Healing the planet is made difficult by the high costs of war

Care for Creation

By JULIA LAKEY

I stopped cold when I heard the news: For 2008, one-third of the U.S. budget will be used for military purposes. This has not occurred since World War II and is as much as all the military budgets of all the other nations combined.

What can be devoted to healing the planet and responding to human needs when military use gobbles up so many resources? Pentagon officials claim that the United States will need to be a military presence in Iraq for at least a decade, and the situation in Afghanistan continues unraveling, not stabilizing.

Dwight D. Eisenhower, as a general and then our president, saw this danger. “Every gun that’s made, every warship launched, and every rocket fired signifies a theft from all those who hunger and are not fed . . . This world in arms . . . is spending the hopes of its children,” he said.

“The Three Trillion Dollar War: The True Cost of the Iraq Conflict” is a recently released book detailing the long-term costs of the current war. The authors are Joseph Stiglitz, a Nobel economics laureate, and Linda Bilmes, an economics professor.

While the economic costs are staggering and still unpaid as our debt rises, the human costs of our current war deeply sadden me. Coming of age during the Vietnam era, I saw friends protest or leave the country, and I went to funerals for schoolmates.

Several researchers have found that more Vietnam vets died from suicide after they returned home than in combat. (Official U.S. documentation methods dispute the high suicide rate, but they do not count single-person fatal “accidents” and self-inflicted gunshot wounds without a suicide note.)

Iraq and Afghanistan vets face even more uncertainty, since today’s advanced medical procedures mean more damaged soldiers are surviving their wounds. Estimates place 40 percent of vets returning from the current war in Iraq and Afghanistan as needing disability benefits. From the Gulf War of 1991, more than 200,000 U.S. vets are disabled, which amounts to one in three servicemen and women.

The losses to American families are still unfolding in our current war: Nearly 4,000 American families have buried a loved one who served in Iraq.

The suffering for the Iraqi people is unimaginable. Estimates range from 30,000 to one million civilians killed over the last five years. The extent of physical and emotional trauma is incalculable.

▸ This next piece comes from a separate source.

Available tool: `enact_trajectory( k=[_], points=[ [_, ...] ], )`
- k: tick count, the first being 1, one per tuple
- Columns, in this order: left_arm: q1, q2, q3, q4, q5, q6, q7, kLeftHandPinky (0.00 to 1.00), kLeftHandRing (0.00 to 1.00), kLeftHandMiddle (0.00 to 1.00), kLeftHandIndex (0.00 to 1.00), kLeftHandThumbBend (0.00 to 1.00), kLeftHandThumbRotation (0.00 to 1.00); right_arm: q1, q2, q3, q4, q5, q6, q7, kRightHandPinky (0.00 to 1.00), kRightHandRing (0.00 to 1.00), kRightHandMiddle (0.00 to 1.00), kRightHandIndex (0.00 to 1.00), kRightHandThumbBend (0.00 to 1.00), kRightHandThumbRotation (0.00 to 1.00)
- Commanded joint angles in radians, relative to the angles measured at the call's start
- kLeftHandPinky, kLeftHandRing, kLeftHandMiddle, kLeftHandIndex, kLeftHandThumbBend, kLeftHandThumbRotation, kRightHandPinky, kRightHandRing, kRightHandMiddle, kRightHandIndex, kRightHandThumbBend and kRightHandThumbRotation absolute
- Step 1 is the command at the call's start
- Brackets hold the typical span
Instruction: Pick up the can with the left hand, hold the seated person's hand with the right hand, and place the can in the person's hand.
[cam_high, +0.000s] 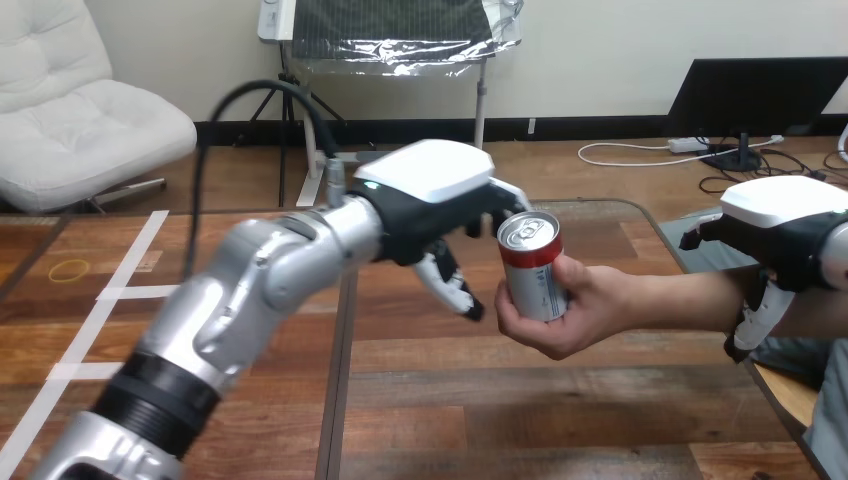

Two million Iraqis have been displaced from their homes. Unemployment is more than 60 percent in Iraq, while more than 40 percent of Iraqis live on less than $1 per day, which is severe poverty. Another two million have fled the country since occupation began. Many are fleeing systematic persecution by militias, insurgents and criminals. Those fleeing who have helped coalition forces face dangers, but few refugees are receiving any protection, and the neighboring nations swelling with Iraqi refugees could evict these unwanted visitors at any time.

We’ve seen evidence of the physical destruction in Baghdad and other major Iraqi cities and the creation of walled sections. American soldiers and the contractors, many of whom serve as mercenary fighters, live within walled protection. Major cities have been carved up into ethnically cleansed security zones defined by walls, barriers and checkpoints.

The greatest and longest-lasting environmental destruction comes from depleted uranium (DU) in armaments. More than 300 tons of DU were discharged by British and American troops in 1991, primarily in armor-piercing shells that blasted through vehicles.

The current war has blanketed more than 1,500 tons of these deadly particles, primarily in Iraq’s cities through new applications in large bombs and in guided missiles. DU particles can cause cancer or deform children. Use of DU has been called a war crime since the United Nations Human Rights Tribunals in the late 1990s classified these munitions as illegal weapons of mass destruction. American and British officials have denied harm from this radioactive dust and suppressed research. So many deformed babies have been born that many Iraqi mothers first ask, “Is my baby normal?” after birth. These effects aren’t necessarily limited to returning vets or the Iraqi people: Contamination can be swept worldwide by wind.

Vets returning to their Ameri-can communities can face incredibly difficult readjustments. As one vet commented, “War is addicting.” How do we make places in our lives for their stories and their uncertainty of acceptance? Many of my Vietnam vet friends avoided any conversations about their war experiences. Vets today must deal with their recent traumas, both physical and emotional.

How can we offer healing and reconciliation? How will we help our vets, personnel in active service, their families and the people of Iraq? Those decisions help us deal with the harm done in the name of freedom.

— Julia Lakey is an Island activist.